* [SUPPLIED INFORMATION]
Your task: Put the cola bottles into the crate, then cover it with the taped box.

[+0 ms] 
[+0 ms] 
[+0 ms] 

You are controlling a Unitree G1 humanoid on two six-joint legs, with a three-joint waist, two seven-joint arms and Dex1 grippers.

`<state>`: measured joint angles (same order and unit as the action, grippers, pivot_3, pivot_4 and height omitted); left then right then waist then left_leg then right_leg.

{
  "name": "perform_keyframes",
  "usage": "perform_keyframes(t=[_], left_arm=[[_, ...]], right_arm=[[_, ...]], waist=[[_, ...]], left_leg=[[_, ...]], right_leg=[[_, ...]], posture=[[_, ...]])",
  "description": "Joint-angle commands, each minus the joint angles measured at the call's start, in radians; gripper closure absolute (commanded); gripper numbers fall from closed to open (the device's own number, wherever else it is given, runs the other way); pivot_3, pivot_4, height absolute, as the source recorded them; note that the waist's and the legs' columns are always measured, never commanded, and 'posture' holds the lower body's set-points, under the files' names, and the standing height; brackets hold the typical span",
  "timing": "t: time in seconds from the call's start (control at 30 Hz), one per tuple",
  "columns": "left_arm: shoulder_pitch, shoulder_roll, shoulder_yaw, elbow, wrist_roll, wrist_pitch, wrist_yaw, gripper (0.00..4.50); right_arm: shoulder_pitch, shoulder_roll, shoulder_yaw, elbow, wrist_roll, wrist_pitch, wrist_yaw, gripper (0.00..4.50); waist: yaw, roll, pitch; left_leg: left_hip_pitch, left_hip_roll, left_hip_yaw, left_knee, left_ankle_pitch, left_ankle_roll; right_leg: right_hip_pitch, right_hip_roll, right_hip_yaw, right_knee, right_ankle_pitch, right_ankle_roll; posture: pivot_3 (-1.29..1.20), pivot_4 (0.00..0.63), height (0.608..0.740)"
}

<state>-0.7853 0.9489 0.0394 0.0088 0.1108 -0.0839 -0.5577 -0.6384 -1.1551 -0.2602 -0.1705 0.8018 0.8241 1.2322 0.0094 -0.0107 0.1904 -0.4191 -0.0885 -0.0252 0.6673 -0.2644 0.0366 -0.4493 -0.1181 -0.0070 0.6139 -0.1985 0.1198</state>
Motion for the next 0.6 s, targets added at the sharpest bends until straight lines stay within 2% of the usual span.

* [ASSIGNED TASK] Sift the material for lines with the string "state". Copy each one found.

* [ANSWER SPACE]
`<state>`: measured joint angles (same order and unit as the action, grippers, pivot_3, pivot_4 and height omitted); left then right then waist then left_leg then right_leg.
<state>-0.7853 0.9489 0.0394 0.0088 0.1108 -0.0839 -0.5577 -0.6384 -1.1551 -0.2602 -0.1705 0.8018 0.8241 1.2322 0.0094 -0.0107 0.1904 -0.4191 -0.0885 -0.0252 0.6673 -0.2644 0.0366 -0.4493 -0.1181 -0.0070 0.6139 -0.1985 0.1198</state>

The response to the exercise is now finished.